IS-Extremisten nutzen das Machtvakuum
IS-Milizen hatten - mit Unterstützung sunnitischer Stämme - dieses Machtvakuum ausgenutzt. Nach ihrem Vormarsch in Syrien brachten sie auch große Teile des Iraks unter ihre Kontrolle. Dabei gingen die Extremisten äußerst brutal vor. Die USA hatten Anfang August im Nordirak mit Luftangriffen auf die Terrorgruppe begonnen, nachdem die Miliz immer näher an die kurdischen Autonomiegebiete herangerückt war.
Die Ermordung des US-Journalisten James Foley durch IS-Mitglieder in Syrien bezeichnete die Regierung in Washington nun als "Angriff auf unser Land". Die USA schließen inzwischen Luftangriffe auf IS-Stellungen auch in Syrien nicht mehr aus. "Wenn Ihr Amerikaner angreift, greifen wir Euch an, wo immer Ihr Euch befindet", sagte Ben Rhodes, stellvertretender nationaler Sicherheitsberater, am Freitag. Foley war Anfang der Woche von den Extremisten enthauptet worden.

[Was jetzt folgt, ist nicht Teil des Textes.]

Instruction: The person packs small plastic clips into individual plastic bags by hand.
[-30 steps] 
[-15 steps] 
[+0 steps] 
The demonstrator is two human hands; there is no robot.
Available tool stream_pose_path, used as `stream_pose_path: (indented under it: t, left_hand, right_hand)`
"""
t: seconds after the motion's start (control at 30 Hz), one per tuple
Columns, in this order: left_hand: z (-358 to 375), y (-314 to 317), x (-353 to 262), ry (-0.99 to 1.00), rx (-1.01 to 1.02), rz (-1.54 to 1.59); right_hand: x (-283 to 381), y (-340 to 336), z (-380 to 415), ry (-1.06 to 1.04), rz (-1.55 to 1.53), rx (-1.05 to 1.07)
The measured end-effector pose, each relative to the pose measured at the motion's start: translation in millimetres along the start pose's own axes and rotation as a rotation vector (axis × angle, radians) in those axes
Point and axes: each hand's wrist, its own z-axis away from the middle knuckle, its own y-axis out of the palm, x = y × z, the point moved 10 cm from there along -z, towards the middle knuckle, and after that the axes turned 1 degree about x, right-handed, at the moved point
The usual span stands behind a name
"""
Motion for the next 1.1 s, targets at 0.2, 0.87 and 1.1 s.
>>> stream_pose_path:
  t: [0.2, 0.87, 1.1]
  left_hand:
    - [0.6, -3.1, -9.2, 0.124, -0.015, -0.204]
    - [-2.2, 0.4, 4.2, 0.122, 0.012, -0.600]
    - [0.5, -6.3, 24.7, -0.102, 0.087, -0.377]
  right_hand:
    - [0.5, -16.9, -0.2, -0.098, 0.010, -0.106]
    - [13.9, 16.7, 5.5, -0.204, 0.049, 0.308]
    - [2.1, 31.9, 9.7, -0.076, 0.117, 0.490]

Die deutsche "Bild"-Zeitung (Samstag) berichtete unter Berufung auf Sicherheitskreise, den IS-Extremisten hätten sich inzwischen rund 2600 junge Muslime aus ganz Europa angeschlossen. Insgesamt habe die Gruppe rund 20.000 "überwiegend gut ausgebildete Kämpfer unter Waffen", zitierte die Zeitung aus einem vertraulichen Lagebild der Sicherheitsbehörden.
Kindersterben unter Flüchtlingen
Wer unter den Kämpfen am meisten leidet, ist die zivile Bevölkerung. Viele Kleinkinder unter den von der Terrormiliz Islamischer Staat (IS) verfolgten Flüchtlingen im Nordirak sind nach Aussage eines deutschen Arztes schwer krank und akut vom Tode bedroht. "Pro Tag sterben etwa 20 Kinder", sagte der aus Hannover stammende Mediziner Hüseyin Bektas.
Der Chirurg der Medizinischen Hochschule Hannover leistet mit einer Gruppe vom Verband Kurdischer Ärzte in Deutschland humanitäre Hilfe in der Stadt Sacho nahe der Grenze zur Türkei. Der Ort sei erste Anlaufstelle für die Flüchtlinge gewesen und beherbergt nach Bektas' Angaben noch 190.000 von ihnen.
Bei Temperaturen um die 45 Grad Celsius leiden nach seinen Schilderungen vor allem Kleinkinder an Auszehrung. "In Deutschland würde ich 70 Prozent der Kinder sofort auf die Intensivstation schicken." Viele Kinder hätten schwerste Durchfallerkrankungen oder Lungenentzündungen. Die Ärzte kämpften zudem mit einer hohen Zahl an Patienten - auf einen Arzt kämen pro Tag 300 Patienten. "Jeder zweite Patient ist ein Kind", sagte Bektas: "Und vor allem die Kleinkinder von eins bis drei, vier Jahren - die haben echte Probleme."